CHAPTER XX.
REFLECTIONS ON THE COURSE OF THE BRITISH GOVERNMENT.

After the lapse of a third of a century the course of the British government in the affair of the Trent may be considered calmly and without passion or prejudice. In the absence of such influences, it should be easy to draw correct conclusions concerning the motives which controlled the action of the English ministry on that occasion. The facts which have been presented in former chapters speak for themselves. Extended comment upon them is unnecessary.

In view of all the circumstances of the case there can be but one conclusion possible, and that is one which is unfavorable to England.

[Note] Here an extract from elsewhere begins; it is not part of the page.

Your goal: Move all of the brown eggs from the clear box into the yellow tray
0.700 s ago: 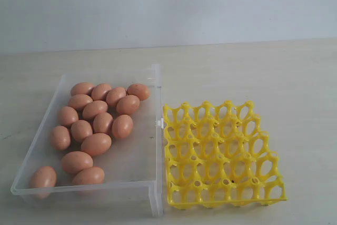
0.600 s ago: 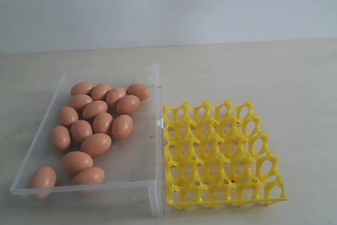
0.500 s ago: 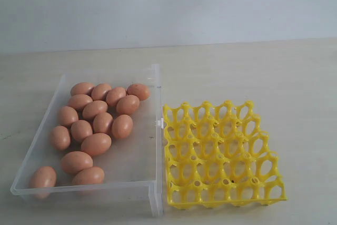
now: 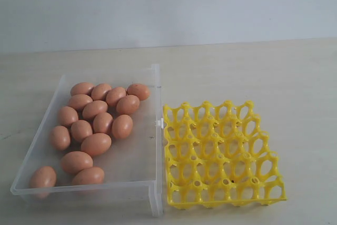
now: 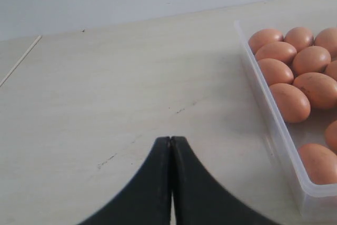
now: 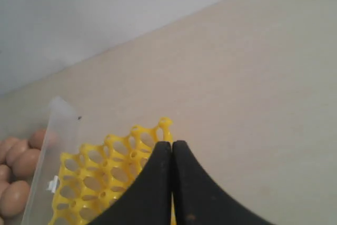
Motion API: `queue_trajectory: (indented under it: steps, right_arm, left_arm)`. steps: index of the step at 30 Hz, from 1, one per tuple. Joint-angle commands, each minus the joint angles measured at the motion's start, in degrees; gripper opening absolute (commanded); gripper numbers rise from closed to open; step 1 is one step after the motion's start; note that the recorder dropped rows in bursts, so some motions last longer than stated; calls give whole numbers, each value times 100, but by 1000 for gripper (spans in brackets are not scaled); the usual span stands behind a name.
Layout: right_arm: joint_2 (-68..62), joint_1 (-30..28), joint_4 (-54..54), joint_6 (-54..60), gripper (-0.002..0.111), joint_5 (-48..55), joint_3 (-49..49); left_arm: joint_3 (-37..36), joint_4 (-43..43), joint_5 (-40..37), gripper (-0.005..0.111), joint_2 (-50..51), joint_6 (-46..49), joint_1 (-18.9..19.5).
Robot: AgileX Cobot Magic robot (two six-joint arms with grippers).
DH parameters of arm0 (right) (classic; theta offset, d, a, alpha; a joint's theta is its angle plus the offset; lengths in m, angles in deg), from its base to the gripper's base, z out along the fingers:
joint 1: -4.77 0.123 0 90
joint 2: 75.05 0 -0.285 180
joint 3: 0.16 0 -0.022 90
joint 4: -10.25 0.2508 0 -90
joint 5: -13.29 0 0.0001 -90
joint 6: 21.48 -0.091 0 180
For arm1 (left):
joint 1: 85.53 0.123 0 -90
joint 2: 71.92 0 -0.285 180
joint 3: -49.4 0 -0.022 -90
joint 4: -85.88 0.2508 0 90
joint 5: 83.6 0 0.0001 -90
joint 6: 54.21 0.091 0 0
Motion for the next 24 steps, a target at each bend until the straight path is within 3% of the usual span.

The action taken by her government in that instance was unwarranted by the nature of the case; it was not consistent with either the pretended position of England as a leader of civilization or with the past record of that country as regards her treatment of neutrals; and last but not least, her course was adopted and pursued with the intention of deliberately menacing the United States of America at a time when they were already engaged in a deadly struggle, and least able to resent foreign insults.

It is true that no government can hope to maintain the respect of the civilized world, if it tamely submits to wanton outrage perpetrated against its flag. When premeditated insult is offered, the national honor should be vindicated, although it be necessary to do so by an appeal to arms, and the fortunes of even a doubtful war. These things have been urged in justification of the conduct of the British government in the affair of the Trent.

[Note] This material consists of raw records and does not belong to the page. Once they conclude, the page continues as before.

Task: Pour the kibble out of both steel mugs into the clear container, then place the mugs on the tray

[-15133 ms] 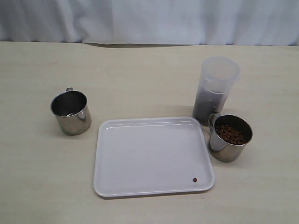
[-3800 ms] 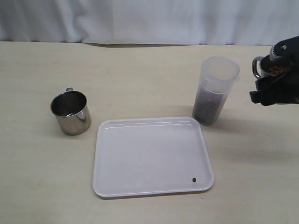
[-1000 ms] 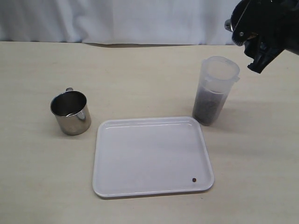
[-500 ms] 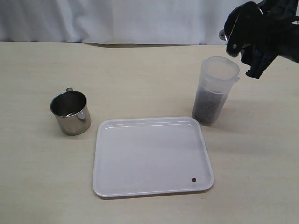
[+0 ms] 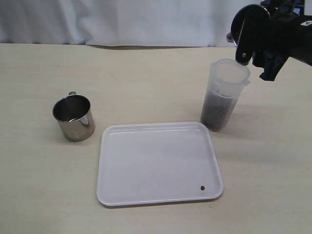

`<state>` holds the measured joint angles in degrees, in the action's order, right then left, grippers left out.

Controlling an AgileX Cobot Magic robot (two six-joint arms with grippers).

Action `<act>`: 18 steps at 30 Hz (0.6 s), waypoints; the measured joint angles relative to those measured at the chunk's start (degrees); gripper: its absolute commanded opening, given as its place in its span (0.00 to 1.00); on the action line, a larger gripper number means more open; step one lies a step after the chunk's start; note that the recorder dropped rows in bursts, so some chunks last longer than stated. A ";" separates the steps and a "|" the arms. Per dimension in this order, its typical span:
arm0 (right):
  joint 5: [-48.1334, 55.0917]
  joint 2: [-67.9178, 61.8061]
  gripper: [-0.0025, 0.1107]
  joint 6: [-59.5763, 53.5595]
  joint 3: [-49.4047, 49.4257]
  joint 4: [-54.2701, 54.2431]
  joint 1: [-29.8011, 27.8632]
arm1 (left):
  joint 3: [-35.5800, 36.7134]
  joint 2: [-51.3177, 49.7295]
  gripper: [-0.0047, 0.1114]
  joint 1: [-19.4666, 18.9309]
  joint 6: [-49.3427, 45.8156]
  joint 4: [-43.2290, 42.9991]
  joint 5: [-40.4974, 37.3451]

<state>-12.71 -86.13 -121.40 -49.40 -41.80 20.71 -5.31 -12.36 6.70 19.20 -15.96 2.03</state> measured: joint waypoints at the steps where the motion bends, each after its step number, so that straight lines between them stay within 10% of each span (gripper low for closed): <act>1: 0.09 0.00 0.07 0.00 0.00 0.43 0.00 | 0.00 0.00 0.04 0.00 0.00 0.00 0.00; 18: 0.09 0.00 0.07 0.00 0.00 5.98 0.00 | 0.00 0.00 0.04 0.00 0.00 0.00 0.00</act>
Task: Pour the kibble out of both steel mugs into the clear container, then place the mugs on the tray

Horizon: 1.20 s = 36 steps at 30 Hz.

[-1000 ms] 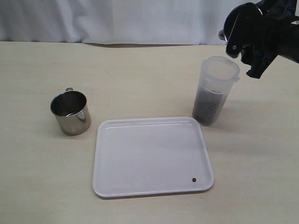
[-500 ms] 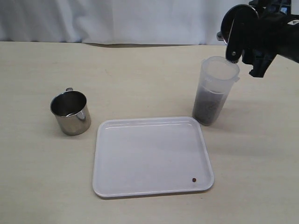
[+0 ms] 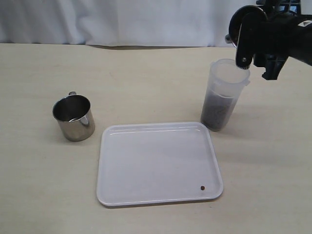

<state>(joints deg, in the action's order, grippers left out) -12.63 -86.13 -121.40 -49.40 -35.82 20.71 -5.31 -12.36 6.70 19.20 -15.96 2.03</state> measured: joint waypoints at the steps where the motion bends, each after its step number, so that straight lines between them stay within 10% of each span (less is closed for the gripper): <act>1: 0.00 0.00 0.07 0.00 0.00 0.12 0.00 | 0.00 0.00 0.04 0.00 0.00 0.00 0.00; 36: -1.36 0.00 0.07 -0.03 0.00 6.65 0.00 | 0.00 0.00 0.04 0.00 0.00 0.00 0.00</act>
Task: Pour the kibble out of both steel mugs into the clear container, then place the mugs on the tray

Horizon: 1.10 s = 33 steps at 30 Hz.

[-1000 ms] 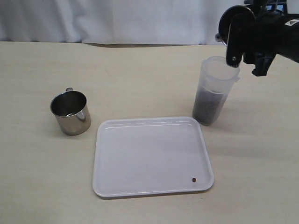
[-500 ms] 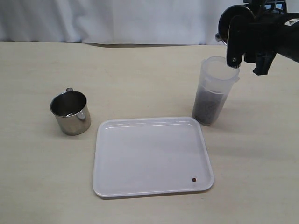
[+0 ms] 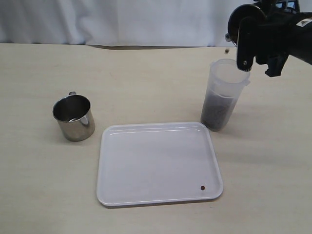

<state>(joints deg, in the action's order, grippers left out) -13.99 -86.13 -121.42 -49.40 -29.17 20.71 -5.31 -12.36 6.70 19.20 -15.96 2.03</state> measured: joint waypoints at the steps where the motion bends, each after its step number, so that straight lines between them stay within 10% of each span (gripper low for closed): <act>1: -0.23 0.00 0.07 0.00 0.00 0.43 0.00 | 0.00 0.00 0.04 0.00 0.00 0.00 0.00; 33: -3.25 -2.34 0.07 0.00 0.00 4.28 0.00 | 0.00 0.00 0.04 0.00 0.05 0.00 0.00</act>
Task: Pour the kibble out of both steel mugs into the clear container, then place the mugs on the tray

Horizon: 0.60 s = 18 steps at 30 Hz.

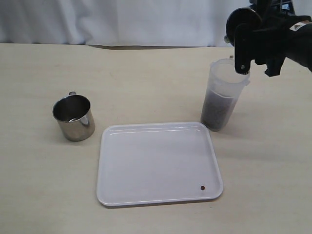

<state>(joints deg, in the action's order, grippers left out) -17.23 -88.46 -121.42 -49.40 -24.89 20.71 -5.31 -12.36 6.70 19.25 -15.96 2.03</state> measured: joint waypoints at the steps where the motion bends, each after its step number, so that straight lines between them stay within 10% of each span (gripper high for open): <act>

It is not true that the act of Captain Wilkes was an “outrage on the British flag,” as has been so often affirmed by apologists for the course pursued by England on that occasion. The seizure of the southern commissioners was not an act which can be said to possess any of the essential qualities of outrage. It was done, as has already been stated in a preceding chapter, without any authority whatever from the Federal government. Although the proceeding was irregular, and not sanctioned by the principles of international law, there existed on the part of Captain Wilkes not the slightest intention to offer an affront to the British flag. Filled with patriotic zeal to serve his own country he was guilty of having stopped a British mail packet on the high seas and taken from her four American citizens, insurgents, proceeding to Europe in the hope of securing assistance there to accomplish the ruin of their country. No harm was done or offered to the person or property of any British subject. It did not lie within the power of Captain Wilkes to insult the British nation unless his act had been previously ordered by his government or afterward sanctioned by it.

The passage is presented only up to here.